There’s a saying that embodies the idea of absolute and unwavering commitment. That saying is “burn your boats,” which is to say when you make a decision or a commitment, there’s no plan B, no escape clause, no way to back out of the commitment. My good friend, Garrett Gunderson has made a pretty bold commitment. He’s made one of the riskiest moves that I have seen in a long time. He spent what most people would consider a fortune on training, coaching, Hollywood-level film producer and production crews, and other consultants to create this one-hour comedy special primarily focused on the topic of money and personal finance.

In June of 2021, I was fortunate to be invited to live taping. It is seriously a Level 10. It met all expectations and exceeded them. It’s honestly hilarious. Before this film is made available, Garrett is going to be doing a multi-city tour and it may be coming to a city near you. Why did he do it? Why comedy? The taboo topics of politics and religion have a stepchild, which is money and personal finance. The stack of cognitive biases that prevent the mind from rationally evaluating financial strategy is pretty thick. The exception is someone having an open mind.

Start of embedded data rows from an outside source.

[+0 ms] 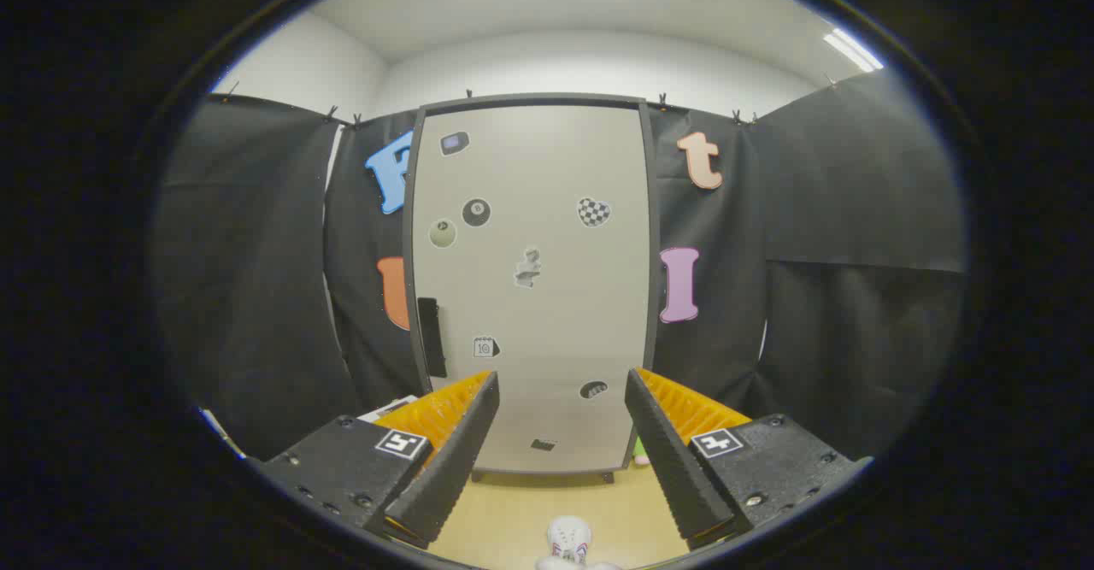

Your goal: Open the shoe cabinet door, grab the shoes and put them into the shoe cabinet, then close the shoe cabinet door.

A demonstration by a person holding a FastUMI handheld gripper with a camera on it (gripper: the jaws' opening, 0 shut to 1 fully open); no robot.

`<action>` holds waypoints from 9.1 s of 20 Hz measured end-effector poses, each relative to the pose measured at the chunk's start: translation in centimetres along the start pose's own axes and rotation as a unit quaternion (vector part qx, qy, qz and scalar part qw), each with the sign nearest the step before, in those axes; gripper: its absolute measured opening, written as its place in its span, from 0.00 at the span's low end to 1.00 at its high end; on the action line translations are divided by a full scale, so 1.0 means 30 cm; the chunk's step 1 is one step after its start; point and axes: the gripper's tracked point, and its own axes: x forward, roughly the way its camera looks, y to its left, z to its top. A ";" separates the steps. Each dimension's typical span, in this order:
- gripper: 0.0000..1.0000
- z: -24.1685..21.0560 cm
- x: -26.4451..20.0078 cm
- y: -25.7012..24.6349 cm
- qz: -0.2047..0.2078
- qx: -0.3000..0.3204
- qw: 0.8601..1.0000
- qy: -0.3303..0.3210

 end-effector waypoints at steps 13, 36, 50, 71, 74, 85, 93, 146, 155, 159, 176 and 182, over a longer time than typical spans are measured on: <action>0.97 -0.017 0.066 0.027 -0.011 -0.009 1.000 0.005; 0.95 -0.092 0.744 0.606 0.028 -0.001 0.999 0.021; 0.32 -0.123 0.788 0.624 0.034 0.017 0.998 0.048; 0.20 -0.112 0.321 0.409 0.166 0.020 0.985 0.041; 0.19 -0.117 0.287 0.355 0.165 0.019 0.985 0.044; 0.08 -0.112 0.232 0.111 0.094 0.037 0.994 0.035; 0.04 -0.100 0.238 -0.094 0.054 0.042 0.997 0.031; 1.00 -1.687 0.425 0.553 0.020 0.028 0.938 0.345; 1.00 -1.711 0.538 0.605 0.048 0.035 0.945 0.322; 0.97 -1.695 0.548 0.601 0.065 0.042 0.948 0.308; 0.13 -1.687 0.618 0.535 -0.027 0.011 0.957 0.289; 0.11 -1.482 0.627 0.470 -0.039 0.006 0.968 0.250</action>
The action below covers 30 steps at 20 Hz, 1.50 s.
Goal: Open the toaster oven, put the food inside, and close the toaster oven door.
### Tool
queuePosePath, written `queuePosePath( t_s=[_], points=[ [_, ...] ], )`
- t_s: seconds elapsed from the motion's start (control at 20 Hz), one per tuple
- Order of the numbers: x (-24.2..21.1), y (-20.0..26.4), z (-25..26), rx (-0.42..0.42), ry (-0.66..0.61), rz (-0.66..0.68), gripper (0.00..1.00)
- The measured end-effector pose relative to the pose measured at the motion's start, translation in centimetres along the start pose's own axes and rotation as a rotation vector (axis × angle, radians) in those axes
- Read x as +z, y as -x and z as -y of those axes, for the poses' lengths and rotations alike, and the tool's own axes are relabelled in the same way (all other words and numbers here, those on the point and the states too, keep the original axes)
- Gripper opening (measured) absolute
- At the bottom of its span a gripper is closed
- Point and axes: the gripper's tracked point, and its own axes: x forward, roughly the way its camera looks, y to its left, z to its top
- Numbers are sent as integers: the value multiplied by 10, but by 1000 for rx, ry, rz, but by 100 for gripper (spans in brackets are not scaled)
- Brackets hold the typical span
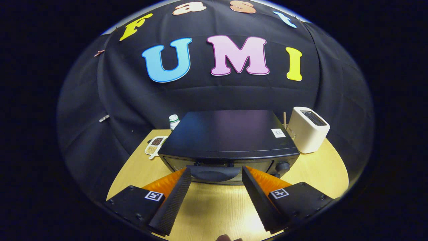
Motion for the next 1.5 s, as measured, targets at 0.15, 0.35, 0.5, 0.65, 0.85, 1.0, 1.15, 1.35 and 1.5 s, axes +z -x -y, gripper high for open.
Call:
queuePosePath(
  t_s=[0.15,0.35,0.5,0.65,0.85,1.0,1.15,1.35,1.5],
  points=[
    [31,27,16,11,26,85,99],
    [90,64,43,16,78,225,99],
    [144,96,69,2,113,357,99],
    [180,125,96,-17,129,437,98],
    [209,151,136,-50,132,495,97],
    [217,167,163,-64,104,510,97],
    [227,180,191,-78,60,531,97],
    [235,188,222,-106,39,555,97],
    [236,191,237,-126,25,556,97]
  ],
)
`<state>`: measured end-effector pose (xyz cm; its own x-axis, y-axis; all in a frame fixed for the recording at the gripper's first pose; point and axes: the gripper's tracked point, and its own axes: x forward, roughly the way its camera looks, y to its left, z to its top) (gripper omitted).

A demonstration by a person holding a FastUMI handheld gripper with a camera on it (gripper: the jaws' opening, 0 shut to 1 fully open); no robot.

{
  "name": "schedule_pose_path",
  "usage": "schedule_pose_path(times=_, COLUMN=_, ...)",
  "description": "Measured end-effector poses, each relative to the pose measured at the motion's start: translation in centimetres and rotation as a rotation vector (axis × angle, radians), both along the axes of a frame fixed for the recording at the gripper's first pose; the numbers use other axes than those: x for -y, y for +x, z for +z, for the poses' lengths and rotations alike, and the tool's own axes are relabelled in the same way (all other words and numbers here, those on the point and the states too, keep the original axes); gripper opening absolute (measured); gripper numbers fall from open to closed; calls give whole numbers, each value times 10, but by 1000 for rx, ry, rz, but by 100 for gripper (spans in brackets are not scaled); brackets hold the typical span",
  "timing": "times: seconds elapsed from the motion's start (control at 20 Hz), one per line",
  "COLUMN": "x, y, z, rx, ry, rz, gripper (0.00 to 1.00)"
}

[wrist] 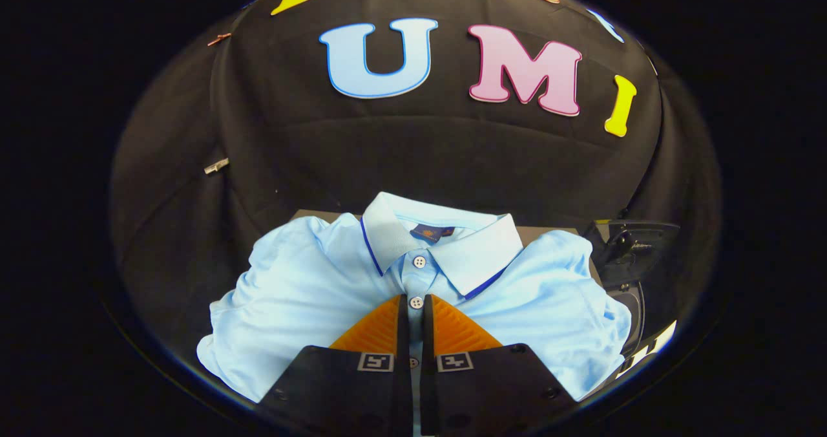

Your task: Put the clothes into the washing machine and then close the washing machine lid.

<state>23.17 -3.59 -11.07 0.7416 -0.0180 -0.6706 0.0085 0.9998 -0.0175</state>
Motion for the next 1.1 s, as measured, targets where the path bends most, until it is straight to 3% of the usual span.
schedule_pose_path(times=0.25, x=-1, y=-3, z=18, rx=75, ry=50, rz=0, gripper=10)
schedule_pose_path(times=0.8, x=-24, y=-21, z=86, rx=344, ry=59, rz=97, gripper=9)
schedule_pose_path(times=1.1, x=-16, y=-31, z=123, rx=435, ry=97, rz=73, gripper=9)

However, the rule is that what’s familiar with the status quo, it’s to stay on that course. Garrett hypothesizes that humor is a catalyst to breaking through these filters but he’s written three books. One of them is a New York Times Bestseller. He has been in the space for years. Despite what most would consider a success, his mission is to breakthrough what keeps holding people back from living a life that they truly want. He’s spoken on videos and has a pretty broad social media audience and he’s taken this message he believes as far as he can go. In this three-part series, you are going to learn a few things about what he’s doing and why he’s doing it.

Number one is how powerful ideas have made their way into our belief systems and with any betting scrutiny or evaluation, how difficult it is to go back and objectively understand these beliefs without shortcuts, such as humor. Number two, you are going to learn a unique perspective on wealth and what people are after with their goals like retirement or financial freedom. In the third episode, we are going to talk about Garrett’s journey where he’s put his essentially successful career and reputation at risk, why he’s done it and everything that has led up to this point in time in his decision. You are going to love these episodes. I can’t wait for you to experience this new content from Garrett and to learn more about his tour. If it’s coming to a city near you, go head over to FreeFlow.group.

What’s up, Garrett?

I’m doing good. I’ve got to spend a little time with you, which was nice, doing some comedy for your financial guys.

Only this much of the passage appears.